Exercise instructions: Could you write out exactly the lines from the one that contains "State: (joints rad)" through the last line of the listing below, both included and nothing more?

Given data:
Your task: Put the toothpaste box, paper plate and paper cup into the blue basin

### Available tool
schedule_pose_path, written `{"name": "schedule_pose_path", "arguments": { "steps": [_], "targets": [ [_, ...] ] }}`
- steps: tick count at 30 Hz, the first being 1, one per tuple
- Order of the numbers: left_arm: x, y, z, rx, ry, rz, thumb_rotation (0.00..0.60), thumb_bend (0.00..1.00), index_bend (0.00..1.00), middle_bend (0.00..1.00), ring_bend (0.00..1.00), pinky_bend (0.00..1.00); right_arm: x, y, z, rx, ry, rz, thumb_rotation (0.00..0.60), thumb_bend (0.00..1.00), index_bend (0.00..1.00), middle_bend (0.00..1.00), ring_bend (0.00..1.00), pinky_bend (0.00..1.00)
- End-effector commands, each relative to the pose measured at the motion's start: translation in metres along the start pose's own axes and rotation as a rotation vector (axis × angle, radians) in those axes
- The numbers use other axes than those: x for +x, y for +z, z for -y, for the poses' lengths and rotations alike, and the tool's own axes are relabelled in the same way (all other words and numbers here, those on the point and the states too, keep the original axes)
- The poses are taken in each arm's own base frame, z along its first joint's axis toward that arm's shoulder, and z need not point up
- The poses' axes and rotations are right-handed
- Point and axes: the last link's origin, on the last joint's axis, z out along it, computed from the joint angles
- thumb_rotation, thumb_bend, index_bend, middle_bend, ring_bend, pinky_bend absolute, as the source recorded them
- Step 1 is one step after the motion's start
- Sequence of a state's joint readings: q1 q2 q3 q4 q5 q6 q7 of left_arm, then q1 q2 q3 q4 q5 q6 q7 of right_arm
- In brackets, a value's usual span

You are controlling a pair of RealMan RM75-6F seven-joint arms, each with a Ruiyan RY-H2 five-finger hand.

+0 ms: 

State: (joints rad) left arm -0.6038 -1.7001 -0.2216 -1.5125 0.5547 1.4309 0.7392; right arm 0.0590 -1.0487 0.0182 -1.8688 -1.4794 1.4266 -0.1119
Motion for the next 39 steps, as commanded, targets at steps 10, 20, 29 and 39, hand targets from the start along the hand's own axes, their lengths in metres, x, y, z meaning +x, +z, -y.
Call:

Task solution:
State: (joints rad) left arm -0.6038 -1.7001 -0.2216 -1.5125 0.5547 1.4309 0.7392; right arm 0.0590 -1.0487 0.0182 -1.8688 -1.4794 1.4266 -0.1119
Motion for the next 39 steps, as commanded, targets at steps 10, 20, 29 and 39, hand targets from the start along the hand's own axes, their lengths in metres, x, y, z meaning +x, +z, -y.
Call:

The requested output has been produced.